I have been trying the spin doctors and fly combo. Maybe it's the colors that I have wrong. I will try it again now that I'll be up there when there is a little more salmon in the bay 

Sent from my SM-G950U using Michigan Sportsman mobile app


----------



## Goby

I would rather not mess with meat but some of my fish hit meat rigs. Jays in Gaylord carries it.


----------



## duckhunter17

Goby said:


> I would rather not mess with meat but some of my fish hit meat rigs. Jays in Gaylord carries it.


Thank you! I have just been hearing that that is all they are biting on

Sent from my SM-G950U using Michigan Sportsman mobile app


----------



## Goby

Fewer fish than a few years ago. Use all the resources you have. Give them options.
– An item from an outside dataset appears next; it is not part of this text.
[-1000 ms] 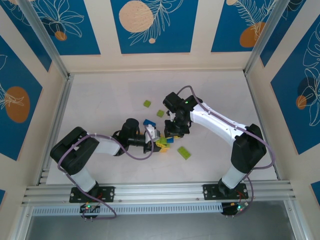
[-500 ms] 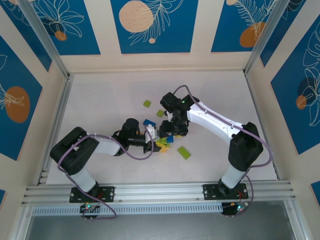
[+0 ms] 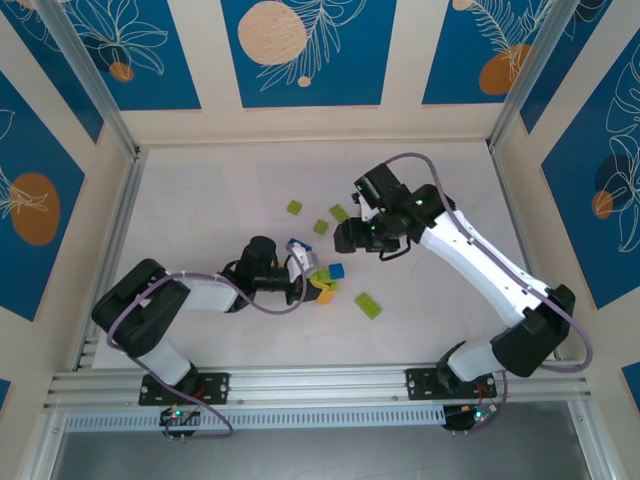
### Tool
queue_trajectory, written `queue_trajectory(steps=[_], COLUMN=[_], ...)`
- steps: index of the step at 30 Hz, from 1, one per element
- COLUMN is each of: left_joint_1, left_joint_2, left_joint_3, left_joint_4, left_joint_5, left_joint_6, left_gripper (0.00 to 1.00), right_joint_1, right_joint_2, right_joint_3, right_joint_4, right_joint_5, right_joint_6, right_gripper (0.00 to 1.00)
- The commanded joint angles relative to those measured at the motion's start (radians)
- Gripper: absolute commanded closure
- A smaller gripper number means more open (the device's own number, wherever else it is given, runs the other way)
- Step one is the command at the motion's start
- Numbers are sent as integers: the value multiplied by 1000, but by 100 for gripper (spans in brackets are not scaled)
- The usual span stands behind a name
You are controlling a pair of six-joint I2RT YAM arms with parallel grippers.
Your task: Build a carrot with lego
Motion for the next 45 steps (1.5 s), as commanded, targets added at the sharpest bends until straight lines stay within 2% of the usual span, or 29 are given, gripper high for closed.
queue_trajectory(steps=[1,3,5,8,10,13,15,19,24,32,36,45], left_joint_1=[4,22,33,53,107,235,306,393,463,588,626,631], left_joint_2=[-101,-144,-170,-191,-187,-173,-165,-103,5,139,225,383], left_joint_3=[77,93,169,301,382,453,476,528,570,601,672,795], left_joint_4=[-203,-245,-401,-677,-816,-905,-932,-1000,-1034,-1009,-1029,-1106], left_joint_5=[-87,-110,-97,-155,-186,-85,-37,-27,32,108,153,144], left_joint_6=[-72,-142,-158,-137,-166,-228,-241,-235,-225,-246,-236,-181], left_gripper=[68,67,67,66,67,67,66,65,61,63,62,62], right_joint_1=[-2,-2,-2,-2,-5,-7,-17,-60,-98,-114,-120,-128], right_joint_2=[-36,-59,-83,-119,-135,-162,-184,-248,-292,-295,-303,-302], right_joint_3=[-71,-108,-141,-182,-197,-202,-198,-189,-206,-220,-244,-294], right_joint_4=[37,62,84,114,122,118,106,84,77,55,64,79], right_joint_5=[-45,-60,-75,-90,-98,-90,-78,-77,-112,-138,-149,-152], right_joint_6=[-13,-12,-13,-18,-26,-38,-44,-59,-63,-73,-65,-46], right_gripper=[30,30,30,30,30,30,30,30,30,30,30,31])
Let the fish tell you what they want.


----------



## Jimbos

It was a salmon whackfest off the Petoskey pier this morning, the best in 5 years for me at least, with constant whacks, fish on, and fish landed, all thrown back, and I was the only one out there.
It was good to see and gives me hope for the future.
I've spot locked the harbor within the last 10 days and have run side scan with many a detailed marks going by.


----------



## duckhunter17

Jimbos said:


> It was a salmon whackfest off the Petoskey pier this morning, the best in 5 years for me at least, with constant whacks, fish on, and fish landed, all thrown back, and I was the only one out there.
> It was good to see and gives me hope for the future.
> I've spot locked the harbor within the last 10 days and have run side scan with many a detailed marks going by.


Wow! That is great! I'm anxious to get back up there 

Sent from my SM-G965U using Michigan Sportsman mobile app


----------



## Jimbos

duckhunter17 said:


> Wow! That is great! I'm anxious to get back up there
> 
> Sent from my SM-G965U using Michigan Sportsman mobile app


No boats went out while I was there today, but on Tuesday two were trolling N.E. of the wall in what I would say in 120.


----------



## ausable_steelhead

Jimbos said:


> No boats went out while I was there today, but on Tuesday two were trolling N.E. of the wall in what I would say in 120.


Boats were smacking the coho around out there last couple weeks.


----------



## Jimbos

ausable_steelhead said:


> Boats were smacking the coho around out there last couple weeks.


Yep, I'm just talking about this week, they and I were out last week and there were quite a few boats out.
There was a pocket of cooler water off of Bay View due to the east winds that I had a couple of rips but I'm not really set up for it, basically just putzing around.


----------